話している間に三人が戻ってきて、周りの席が埋まっていく。
宮野がなにか言ってくるかと思ったが、普通に黙って俺の話に耳を澄ませてきた。それはそれでやりづらい。
「――と、こんなところかな。続きは現地で」
「やっぱり、先輩が一番分かりやすいです」
「うむ。トム先輩の説明は非常に明瞭だな」
しまいには七瀬さんと一緒に褒めてくるので、いつもみたいにはぐらかすのも難しい。曖昧に笑って「そりゃよかった」と頷く。
「トム先輩は教師になるのか?」
「やっぱり先輩は先生が向いてると思います」
「や……労働……イヤァ…………」
社会という巨大な暗闇を想像しただけで、内に秘めた小さくてカワイイなにかが漏れでてしまう。どっちかといえば塩をかけられたナメクジ。俺はでかくて可愛くないので。
「まあまあそう言わず、まずは40年」
「しっかり定年までじゃねえか」
「先輩先輩。人生100年時代ですよ」
「定年後も働けって言われてる?」
第一志望はヒモニートだとあれほど言っているのに、後輩たちは俺が当たり前に就職すると思っているらしい。
「言っとくけど俺、古河のとこで一週間働いたのが限界だから。8日目に突入したら四足歩行のモンスターになってたからね」
「いつもとあまり変わらないような気がします……」
「七瀬さんの目には俺が化物に見えてるのか」
「小学生アイドルにお金を貢いでるのと四足歩行は同じくらいだと思います」
「なるほど」
あながち間違いではない……か。
恐れを知らない戸村くんは、普通にアイドル育成ゲームをリビングでやります。七瀬さんに見せるたびにドン引きされるのは、穂村荘あるある。宮野はガン決まった目で推しについて語り出す。

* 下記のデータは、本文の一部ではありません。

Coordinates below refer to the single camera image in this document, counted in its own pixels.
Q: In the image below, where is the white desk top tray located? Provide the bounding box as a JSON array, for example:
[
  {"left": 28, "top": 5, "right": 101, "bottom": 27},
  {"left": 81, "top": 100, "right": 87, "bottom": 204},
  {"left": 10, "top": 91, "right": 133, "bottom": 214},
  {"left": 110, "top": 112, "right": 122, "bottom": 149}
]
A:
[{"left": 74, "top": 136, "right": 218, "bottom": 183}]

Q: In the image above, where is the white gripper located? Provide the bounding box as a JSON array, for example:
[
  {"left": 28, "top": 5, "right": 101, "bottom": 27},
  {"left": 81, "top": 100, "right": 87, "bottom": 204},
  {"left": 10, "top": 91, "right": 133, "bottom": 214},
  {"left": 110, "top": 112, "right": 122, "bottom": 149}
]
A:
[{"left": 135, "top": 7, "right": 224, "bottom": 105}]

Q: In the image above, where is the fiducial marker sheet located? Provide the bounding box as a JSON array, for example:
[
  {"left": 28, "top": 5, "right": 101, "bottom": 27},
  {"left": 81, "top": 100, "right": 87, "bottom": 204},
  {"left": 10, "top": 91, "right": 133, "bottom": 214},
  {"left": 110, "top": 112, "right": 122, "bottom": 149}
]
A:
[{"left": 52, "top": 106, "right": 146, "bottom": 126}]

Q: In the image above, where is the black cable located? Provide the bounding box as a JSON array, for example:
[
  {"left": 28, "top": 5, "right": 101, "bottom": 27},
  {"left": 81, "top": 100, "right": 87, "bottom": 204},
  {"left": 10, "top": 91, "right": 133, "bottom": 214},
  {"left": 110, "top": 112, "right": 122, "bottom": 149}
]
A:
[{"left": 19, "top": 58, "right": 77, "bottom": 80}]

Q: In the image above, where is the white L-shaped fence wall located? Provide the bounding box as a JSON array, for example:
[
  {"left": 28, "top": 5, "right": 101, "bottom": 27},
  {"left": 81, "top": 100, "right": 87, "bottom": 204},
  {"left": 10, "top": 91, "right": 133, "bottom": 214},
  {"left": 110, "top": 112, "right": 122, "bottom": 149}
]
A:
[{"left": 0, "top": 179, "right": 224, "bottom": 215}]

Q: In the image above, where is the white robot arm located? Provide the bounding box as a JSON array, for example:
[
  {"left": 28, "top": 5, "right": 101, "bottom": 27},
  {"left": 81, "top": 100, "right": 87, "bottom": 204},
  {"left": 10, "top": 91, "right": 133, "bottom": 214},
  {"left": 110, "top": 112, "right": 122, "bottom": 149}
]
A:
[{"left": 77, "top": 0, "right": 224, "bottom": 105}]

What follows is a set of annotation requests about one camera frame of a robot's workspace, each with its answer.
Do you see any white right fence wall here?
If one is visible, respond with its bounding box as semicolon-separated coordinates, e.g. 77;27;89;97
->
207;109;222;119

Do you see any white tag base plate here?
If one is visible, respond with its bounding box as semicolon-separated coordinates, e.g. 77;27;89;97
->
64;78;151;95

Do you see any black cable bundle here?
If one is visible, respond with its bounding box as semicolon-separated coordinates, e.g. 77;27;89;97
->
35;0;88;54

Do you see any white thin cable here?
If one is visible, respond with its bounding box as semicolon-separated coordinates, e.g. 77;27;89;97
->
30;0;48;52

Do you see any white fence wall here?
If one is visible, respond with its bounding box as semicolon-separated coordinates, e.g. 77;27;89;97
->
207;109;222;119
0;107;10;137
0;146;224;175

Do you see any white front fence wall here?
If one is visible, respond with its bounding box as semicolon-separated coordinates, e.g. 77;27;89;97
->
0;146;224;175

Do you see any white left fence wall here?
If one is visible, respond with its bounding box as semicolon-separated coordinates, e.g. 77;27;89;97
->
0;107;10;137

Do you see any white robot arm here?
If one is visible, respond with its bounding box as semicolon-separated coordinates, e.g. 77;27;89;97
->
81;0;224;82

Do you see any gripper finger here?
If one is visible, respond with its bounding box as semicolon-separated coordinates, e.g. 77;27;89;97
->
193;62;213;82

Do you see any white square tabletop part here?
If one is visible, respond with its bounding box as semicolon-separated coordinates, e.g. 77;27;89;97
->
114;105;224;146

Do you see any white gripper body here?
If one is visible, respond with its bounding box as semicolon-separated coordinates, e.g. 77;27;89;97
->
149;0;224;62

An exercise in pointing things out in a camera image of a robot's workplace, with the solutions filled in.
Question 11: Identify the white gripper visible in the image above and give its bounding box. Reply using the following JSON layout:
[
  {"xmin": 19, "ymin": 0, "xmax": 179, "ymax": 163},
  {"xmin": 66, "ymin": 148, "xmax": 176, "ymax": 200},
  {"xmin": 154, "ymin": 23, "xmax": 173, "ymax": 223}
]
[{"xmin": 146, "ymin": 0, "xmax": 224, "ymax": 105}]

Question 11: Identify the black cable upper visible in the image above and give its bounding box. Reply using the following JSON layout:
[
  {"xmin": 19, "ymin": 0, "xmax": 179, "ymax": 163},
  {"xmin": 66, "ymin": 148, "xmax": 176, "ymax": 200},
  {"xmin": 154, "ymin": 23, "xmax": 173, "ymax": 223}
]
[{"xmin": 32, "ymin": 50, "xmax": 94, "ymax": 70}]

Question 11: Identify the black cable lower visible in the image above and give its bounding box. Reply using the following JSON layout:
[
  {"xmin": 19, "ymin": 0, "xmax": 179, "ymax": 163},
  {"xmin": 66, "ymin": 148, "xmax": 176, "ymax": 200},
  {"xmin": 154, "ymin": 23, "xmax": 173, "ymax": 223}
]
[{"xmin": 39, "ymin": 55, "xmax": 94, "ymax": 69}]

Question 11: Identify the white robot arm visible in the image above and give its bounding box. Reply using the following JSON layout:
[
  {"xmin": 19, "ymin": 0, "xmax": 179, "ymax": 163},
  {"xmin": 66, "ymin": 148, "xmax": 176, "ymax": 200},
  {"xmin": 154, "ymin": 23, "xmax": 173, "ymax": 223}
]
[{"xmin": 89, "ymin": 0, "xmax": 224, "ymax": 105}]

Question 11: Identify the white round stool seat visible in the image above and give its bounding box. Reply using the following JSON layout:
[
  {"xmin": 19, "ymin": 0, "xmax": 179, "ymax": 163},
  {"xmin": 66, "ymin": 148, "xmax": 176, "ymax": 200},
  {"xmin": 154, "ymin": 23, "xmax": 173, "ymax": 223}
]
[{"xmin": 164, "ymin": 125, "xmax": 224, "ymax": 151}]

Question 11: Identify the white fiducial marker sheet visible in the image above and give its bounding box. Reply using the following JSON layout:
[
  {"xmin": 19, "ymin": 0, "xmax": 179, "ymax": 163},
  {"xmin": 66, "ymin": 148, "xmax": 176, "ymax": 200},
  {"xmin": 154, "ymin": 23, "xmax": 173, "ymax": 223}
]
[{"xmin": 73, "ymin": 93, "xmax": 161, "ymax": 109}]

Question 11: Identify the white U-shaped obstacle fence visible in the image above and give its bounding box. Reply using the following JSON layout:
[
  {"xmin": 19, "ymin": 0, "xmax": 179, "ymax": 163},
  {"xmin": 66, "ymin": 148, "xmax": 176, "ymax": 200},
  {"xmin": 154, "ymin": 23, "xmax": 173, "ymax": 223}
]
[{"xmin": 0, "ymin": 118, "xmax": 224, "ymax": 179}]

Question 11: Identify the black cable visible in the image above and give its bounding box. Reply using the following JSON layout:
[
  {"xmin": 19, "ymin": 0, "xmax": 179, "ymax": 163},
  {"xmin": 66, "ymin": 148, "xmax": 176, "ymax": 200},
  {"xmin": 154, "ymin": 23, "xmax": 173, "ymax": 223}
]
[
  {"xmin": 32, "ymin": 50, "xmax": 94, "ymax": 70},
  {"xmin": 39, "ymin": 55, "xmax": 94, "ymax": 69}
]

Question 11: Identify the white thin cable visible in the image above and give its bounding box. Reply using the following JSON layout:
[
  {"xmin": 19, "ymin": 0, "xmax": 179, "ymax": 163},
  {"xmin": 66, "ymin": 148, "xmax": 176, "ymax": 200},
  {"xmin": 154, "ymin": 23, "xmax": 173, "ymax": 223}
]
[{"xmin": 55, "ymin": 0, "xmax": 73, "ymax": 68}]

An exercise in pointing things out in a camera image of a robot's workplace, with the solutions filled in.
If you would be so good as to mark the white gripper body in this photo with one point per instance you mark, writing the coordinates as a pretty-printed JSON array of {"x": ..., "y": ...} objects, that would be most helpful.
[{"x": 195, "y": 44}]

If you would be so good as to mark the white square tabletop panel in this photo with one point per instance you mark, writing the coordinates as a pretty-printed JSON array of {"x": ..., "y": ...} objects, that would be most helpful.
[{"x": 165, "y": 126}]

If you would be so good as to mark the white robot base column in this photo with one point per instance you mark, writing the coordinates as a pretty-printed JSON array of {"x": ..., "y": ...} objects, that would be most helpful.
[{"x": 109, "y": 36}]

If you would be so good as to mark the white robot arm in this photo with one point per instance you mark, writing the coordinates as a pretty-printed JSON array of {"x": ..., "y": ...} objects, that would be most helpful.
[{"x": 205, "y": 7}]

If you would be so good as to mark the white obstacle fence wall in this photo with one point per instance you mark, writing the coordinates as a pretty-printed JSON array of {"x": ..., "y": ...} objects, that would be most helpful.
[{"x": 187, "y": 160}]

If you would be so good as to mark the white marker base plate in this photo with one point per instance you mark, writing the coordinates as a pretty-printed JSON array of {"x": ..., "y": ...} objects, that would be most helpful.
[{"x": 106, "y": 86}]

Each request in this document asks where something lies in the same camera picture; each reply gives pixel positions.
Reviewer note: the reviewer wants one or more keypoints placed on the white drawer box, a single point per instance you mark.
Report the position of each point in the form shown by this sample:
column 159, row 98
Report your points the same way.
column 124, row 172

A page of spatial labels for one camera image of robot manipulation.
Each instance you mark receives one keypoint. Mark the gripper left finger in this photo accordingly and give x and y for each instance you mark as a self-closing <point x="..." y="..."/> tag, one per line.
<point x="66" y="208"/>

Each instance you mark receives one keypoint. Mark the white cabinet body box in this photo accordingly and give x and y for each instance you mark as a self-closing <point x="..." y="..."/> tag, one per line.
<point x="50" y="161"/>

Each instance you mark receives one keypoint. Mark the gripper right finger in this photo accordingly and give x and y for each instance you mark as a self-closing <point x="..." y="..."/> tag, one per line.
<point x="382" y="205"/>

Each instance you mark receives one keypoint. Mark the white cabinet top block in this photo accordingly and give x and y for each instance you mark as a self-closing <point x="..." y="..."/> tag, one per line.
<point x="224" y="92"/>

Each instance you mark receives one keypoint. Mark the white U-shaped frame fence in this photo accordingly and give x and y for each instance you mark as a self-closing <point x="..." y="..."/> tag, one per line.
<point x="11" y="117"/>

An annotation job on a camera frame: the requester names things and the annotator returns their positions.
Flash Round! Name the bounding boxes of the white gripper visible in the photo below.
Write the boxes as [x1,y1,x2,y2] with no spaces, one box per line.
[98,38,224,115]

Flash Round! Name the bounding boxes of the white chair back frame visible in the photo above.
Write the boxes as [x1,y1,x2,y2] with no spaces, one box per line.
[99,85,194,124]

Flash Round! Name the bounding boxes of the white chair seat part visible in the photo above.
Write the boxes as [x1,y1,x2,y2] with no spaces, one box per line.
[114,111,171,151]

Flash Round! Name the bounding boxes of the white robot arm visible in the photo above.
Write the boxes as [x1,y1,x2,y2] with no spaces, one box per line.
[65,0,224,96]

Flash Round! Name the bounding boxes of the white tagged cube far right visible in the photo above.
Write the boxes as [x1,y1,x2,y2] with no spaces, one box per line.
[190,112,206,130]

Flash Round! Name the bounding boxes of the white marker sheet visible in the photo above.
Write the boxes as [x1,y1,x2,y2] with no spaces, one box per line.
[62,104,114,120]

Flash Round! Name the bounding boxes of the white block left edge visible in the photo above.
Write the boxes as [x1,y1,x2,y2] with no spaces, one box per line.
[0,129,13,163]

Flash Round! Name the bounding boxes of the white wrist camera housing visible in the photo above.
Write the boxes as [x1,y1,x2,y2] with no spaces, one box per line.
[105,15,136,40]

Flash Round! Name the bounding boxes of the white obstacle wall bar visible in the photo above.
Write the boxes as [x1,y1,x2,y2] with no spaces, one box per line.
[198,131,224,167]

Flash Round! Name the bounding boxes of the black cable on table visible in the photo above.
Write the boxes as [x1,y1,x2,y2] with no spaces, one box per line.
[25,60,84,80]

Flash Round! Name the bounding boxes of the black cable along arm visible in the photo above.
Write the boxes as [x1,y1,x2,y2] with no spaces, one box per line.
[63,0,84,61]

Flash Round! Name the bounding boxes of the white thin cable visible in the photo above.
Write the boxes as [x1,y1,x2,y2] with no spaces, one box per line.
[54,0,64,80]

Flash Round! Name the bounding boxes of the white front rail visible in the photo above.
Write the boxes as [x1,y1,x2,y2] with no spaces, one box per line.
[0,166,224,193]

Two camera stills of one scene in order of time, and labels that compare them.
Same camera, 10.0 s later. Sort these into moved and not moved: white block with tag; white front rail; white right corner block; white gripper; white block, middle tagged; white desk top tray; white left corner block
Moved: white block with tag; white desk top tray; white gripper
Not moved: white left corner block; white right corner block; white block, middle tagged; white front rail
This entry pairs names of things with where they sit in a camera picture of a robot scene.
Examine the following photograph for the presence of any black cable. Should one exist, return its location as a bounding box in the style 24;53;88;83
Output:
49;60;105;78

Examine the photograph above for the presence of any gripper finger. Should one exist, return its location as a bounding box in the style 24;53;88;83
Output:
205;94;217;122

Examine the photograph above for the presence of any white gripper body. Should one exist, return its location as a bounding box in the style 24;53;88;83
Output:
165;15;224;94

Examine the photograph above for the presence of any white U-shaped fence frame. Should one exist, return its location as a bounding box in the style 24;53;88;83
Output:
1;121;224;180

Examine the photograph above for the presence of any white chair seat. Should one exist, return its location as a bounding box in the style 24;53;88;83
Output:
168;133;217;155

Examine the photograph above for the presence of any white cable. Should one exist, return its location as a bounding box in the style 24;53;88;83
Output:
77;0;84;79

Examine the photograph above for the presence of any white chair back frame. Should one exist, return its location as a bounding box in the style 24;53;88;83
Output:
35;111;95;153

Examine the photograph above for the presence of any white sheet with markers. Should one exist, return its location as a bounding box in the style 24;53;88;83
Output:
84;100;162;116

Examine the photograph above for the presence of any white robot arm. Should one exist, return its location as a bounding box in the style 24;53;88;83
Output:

そんな化物2号の宮野は、なぜか腕組みして考え事をしていた。すっと顔を上げる。眼鏡のぶんだけ賢そうに見えるから気をつけろ。どうせこいつはアホなことしか言わない。
「して、トム先輩は卒業後どうするおつもりなのだ?」
「どうしようかな。就活もあんま自信ないし」
「ではボクの実家で」
「就活してえええええ! よっしゃ来年から鬼のようにインターン行くぞ」
「ボクの実家で?」
「絶っ嫌」
なんでこいつしれっと俺を雇おうとしてるんだよ。
宮野のお母さん、バチバチに俺のことを引き込もうとする意思が感じられて怖いんだよな。別に悪い気はしないが荷が重い。超重量過ぎて肩壊れる。
「インターンってなんですか?」
「大学生の職場体験みたいなものらしいよ」
「へえ」
七瀬さんと宮野の手前、まろやかな言い方にしてはいるけれど。実際のところは嫌な話もわりと聞く。就職活動、怖すぎ。
「……やめよう。せっかくの旅でこんな現実を受け止めるのは嫌だ」
「あ、すみません」
首を振って顔を上げると、宮野と目が合った。じっと視線をぶつけ合い、確たる想いを口にする。
「働かないぞ」
「まあそう言わず」
働かねえって。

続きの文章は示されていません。